宫中喜事频传,廷宴也在一派煦暖的晴光中多了起来。

武皇诸葛豊迟从御案处多抽了些闲,旧年遴选入宫的采女们因两位娘娘仙逝曾苦度春秋,于今岁也添了沐泽恩露的机会,于是廷宴中也添了几张新颜。

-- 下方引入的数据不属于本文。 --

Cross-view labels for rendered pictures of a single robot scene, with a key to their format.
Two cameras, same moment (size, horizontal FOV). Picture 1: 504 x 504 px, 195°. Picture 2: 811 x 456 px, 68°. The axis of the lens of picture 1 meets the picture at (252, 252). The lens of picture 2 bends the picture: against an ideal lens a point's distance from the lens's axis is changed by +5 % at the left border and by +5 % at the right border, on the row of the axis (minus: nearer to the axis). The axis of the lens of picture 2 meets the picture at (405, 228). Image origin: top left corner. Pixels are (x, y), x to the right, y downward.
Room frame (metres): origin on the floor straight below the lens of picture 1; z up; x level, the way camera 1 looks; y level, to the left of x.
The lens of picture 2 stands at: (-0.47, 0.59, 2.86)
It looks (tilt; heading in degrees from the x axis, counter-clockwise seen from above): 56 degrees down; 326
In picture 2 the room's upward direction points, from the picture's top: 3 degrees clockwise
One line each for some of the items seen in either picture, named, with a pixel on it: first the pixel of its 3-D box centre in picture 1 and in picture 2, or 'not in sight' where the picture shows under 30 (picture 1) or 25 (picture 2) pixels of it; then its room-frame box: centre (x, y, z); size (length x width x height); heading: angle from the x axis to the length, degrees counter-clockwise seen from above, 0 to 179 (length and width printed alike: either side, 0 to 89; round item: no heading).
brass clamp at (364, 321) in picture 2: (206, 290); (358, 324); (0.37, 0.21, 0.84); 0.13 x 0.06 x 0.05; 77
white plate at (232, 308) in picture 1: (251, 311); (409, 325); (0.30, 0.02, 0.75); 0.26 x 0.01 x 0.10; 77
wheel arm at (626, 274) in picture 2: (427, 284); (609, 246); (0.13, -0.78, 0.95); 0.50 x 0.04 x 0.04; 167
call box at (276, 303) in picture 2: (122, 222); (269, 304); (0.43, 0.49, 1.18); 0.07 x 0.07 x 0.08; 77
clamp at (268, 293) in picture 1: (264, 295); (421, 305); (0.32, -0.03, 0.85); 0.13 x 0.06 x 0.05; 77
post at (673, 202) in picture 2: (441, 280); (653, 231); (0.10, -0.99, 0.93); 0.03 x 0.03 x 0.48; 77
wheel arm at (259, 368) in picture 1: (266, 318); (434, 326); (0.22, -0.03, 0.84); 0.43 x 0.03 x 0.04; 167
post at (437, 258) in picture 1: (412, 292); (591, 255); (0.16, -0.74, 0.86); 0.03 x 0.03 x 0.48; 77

这日,武皇携嫔妃御湖荡舟,芷月桥畔,管乐声扬,画舫靠岸时,新侍君的冯贵人提议去御花园赏花,瞧着宫苑内春景芳馨,武皇只道此意甚好,忙传谕摆驾御花园。

玉苑内冉冉花影,翠叶玲珑,嫔妃倩影,穿梭花间。

“前日来时,那牡丹还未吐蕊,瞧,如今倒全开了,属那粉中冠开得最是喜人!”冯贵人手执纨扇,落下串串笑语。

随行的德妃,闻言神色一滞,再瞧圣上,一身常服的龙影,只目光定定瞧了那朵玉露含香的粉中冠半晌,一拧眉,默不作声地自甬道处离去了。

那冯贵人一时手足无措,后听陈公公近前提点,口中告罪时,已是惘然,沈贵人一声自取其辱,嫔妃们见状也作鸟兽散去,德妃凝眉欲劝几句,冯贵人已掩面哭着跑了。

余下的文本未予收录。